◆ **ABOUT THIS EXERCISE**
Using the data that follows, report how many lines include "verify"; output no other text.

Dataset items
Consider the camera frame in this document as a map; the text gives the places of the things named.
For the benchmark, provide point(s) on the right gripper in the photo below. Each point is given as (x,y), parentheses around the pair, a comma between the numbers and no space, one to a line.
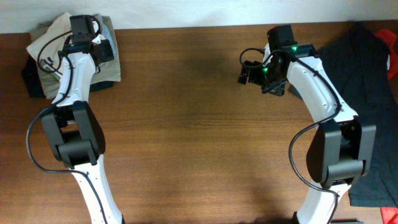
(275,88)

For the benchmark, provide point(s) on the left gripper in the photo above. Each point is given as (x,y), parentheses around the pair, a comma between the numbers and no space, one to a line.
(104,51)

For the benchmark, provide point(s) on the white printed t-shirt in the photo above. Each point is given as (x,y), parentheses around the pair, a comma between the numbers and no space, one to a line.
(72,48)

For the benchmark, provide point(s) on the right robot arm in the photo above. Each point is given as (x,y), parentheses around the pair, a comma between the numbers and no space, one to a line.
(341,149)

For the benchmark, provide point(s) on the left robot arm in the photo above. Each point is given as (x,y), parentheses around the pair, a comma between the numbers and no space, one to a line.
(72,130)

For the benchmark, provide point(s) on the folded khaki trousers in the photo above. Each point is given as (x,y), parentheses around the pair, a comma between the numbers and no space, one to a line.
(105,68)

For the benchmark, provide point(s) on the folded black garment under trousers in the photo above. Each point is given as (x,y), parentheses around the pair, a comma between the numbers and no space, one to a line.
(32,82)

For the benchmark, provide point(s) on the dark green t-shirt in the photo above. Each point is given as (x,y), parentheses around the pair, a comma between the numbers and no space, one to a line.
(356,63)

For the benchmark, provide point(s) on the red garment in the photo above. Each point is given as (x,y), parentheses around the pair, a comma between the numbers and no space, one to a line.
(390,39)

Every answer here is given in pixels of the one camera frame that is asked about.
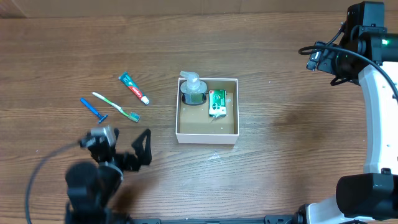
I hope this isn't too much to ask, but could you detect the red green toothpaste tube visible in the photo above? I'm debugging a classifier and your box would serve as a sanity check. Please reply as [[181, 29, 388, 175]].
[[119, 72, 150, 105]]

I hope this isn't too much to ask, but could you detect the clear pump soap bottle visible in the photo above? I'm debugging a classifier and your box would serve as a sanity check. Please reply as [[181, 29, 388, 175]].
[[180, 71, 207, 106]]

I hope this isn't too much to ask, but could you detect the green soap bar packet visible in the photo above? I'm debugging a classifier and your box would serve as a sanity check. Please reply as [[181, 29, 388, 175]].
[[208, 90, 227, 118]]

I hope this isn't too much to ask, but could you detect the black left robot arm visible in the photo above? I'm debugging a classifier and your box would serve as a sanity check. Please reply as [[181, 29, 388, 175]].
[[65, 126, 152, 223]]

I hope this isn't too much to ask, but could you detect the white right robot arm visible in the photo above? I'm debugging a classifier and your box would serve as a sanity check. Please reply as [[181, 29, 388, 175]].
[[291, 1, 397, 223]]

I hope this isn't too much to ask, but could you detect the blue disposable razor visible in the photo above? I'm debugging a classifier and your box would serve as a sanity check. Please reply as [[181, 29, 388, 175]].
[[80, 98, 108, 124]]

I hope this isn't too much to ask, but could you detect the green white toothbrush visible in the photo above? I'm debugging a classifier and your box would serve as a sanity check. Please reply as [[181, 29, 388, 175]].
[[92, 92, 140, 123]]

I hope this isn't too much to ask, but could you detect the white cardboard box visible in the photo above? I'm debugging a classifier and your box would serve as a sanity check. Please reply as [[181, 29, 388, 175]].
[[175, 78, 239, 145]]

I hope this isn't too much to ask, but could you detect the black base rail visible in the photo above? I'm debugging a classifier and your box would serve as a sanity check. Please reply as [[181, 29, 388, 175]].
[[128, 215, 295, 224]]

---

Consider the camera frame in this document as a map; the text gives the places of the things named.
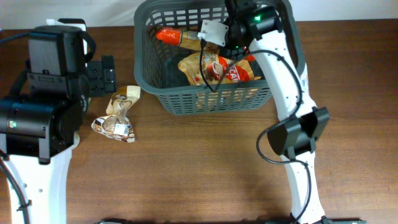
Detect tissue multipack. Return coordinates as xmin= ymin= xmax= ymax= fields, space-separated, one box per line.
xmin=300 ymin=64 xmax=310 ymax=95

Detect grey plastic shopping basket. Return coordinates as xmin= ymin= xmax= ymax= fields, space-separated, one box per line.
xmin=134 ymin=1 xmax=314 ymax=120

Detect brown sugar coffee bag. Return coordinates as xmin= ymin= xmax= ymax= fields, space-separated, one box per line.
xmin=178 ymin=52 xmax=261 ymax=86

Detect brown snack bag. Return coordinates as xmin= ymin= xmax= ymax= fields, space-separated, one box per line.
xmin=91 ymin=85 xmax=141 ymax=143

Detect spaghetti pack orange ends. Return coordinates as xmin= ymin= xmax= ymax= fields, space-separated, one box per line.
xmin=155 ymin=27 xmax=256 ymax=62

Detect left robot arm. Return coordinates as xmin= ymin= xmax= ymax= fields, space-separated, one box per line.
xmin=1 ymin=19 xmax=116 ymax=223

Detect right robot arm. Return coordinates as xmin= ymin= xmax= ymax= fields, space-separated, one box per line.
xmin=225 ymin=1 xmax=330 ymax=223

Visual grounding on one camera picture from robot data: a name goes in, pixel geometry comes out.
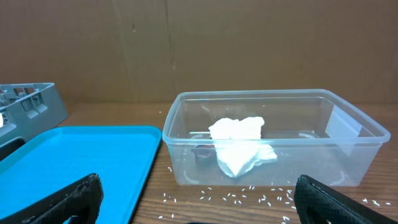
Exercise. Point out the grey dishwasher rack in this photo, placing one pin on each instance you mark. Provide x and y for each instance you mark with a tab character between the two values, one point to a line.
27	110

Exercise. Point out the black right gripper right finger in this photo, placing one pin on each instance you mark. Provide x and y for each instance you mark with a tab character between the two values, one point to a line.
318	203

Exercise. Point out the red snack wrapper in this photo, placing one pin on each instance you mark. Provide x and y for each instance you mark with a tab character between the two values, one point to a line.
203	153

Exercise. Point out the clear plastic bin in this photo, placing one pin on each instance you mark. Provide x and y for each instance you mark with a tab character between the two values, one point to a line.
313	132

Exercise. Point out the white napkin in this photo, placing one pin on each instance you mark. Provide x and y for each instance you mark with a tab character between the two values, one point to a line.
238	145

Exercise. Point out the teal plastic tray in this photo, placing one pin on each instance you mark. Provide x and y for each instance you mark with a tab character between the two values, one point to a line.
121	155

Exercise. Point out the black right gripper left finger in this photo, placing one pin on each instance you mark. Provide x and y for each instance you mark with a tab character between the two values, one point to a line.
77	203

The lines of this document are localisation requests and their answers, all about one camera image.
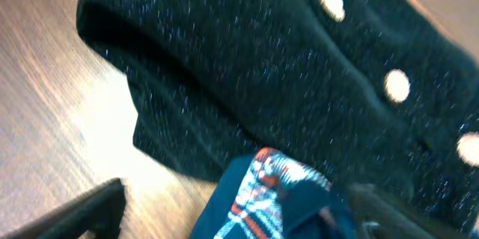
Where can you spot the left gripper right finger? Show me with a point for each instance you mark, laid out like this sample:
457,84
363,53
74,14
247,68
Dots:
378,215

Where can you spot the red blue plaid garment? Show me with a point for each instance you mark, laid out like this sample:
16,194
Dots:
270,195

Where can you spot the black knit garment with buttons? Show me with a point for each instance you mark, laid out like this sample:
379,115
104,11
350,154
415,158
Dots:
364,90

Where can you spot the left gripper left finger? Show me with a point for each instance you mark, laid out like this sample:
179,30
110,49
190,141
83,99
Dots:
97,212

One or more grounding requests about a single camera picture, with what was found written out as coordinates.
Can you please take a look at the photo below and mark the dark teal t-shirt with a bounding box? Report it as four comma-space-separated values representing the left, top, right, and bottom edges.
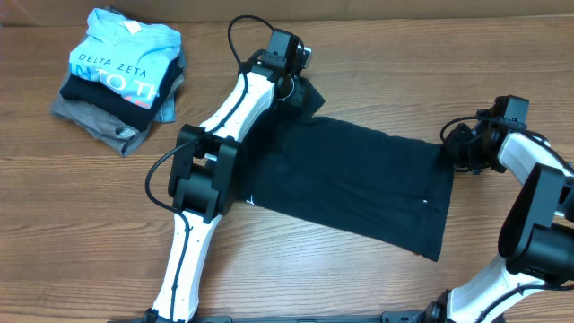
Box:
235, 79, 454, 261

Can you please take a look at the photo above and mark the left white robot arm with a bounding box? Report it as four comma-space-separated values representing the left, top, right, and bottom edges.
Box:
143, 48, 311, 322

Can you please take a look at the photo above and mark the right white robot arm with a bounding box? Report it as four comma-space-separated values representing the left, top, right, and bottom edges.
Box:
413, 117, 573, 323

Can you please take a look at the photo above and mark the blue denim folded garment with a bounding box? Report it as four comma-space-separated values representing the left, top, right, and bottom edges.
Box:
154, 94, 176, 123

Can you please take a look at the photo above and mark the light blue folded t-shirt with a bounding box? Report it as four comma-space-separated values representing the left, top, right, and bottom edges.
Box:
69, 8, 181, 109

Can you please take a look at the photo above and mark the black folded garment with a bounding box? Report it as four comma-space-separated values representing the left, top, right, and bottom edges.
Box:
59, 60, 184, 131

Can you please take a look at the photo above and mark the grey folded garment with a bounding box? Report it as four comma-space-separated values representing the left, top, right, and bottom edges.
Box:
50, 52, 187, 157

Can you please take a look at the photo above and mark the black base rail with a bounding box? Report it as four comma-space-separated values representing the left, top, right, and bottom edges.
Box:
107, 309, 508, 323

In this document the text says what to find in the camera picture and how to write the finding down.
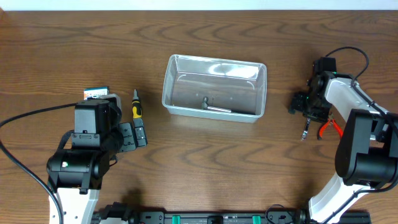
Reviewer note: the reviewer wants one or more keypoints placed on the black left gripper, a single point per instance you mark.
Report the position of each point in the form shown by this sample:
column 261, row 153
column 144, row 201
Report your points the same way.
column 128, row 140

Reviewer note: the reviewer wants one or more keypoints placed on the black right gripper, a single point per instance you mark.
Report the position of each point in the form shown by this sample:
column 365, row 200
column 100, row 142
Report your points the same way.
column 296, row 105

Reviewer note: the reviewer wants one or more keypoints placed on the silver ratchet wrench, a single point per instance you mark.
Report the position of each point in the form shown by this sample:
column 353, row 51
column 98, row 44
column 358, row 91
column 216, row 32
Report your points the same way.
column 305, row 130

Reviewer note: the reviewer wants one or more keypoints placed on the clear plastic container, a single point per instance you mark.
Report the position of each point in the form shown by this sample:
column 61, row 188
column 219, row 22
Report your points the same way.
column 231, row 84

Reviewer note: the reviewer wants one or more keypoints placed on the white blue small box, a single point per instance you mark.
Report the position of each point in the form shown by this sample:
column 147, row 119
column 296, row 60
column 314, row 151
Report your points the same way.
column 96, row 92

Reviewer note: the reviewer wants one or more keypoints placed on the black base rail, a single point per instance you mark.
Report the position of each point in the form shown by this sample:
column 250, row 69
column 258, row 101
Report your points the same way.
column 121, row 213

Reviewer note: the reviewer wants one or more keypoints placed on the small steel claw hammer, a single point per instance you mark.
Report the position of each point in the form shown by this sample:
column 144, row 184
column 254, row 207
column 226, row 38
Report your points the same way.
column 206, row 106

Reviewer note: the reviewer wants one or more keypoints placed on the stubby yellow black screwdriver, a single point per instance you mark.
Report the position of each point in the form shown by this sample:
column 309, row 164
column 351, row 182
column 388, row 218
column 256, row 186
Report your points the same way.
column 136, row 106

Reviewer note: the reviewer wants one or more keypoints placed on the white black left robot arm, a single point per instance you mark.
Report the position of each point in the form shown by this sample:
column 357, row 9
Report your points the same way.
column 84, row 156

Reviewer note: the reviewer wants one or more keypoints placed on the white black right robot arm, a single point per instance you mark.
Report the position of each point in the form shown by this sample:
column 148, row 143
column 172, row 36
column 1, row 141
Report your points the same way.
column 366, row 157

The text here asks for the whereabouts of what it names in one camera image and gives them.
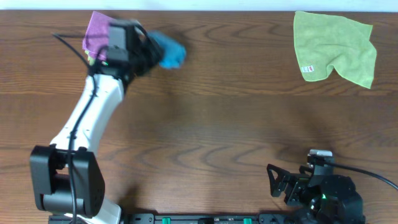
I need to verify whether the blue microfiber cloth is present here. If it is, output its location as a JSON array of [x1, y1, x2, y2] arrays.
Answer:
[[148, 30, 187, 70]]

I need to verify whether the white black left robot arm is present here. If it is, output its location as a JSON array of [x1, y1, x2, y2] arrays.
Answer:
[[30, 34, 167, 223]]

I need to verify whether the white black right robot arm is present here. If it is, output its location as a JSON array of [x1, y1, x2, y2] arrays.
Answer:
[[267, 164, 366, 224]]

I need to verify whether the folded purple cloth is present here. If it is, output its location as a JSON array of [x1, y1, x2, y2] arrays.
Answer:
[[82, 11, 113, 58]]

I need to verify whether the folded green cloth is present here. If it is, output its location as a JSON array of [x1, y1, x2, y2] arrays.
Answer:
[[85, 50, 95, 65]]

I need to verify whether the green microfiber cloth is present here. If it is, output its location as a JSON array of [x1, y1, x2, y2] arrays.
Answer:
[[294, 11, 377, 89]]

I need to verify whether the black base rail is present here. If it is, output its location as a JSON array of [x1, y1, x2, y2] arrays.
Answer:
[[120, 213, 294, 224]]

◆ **OUTPUT OF THE TASK**
7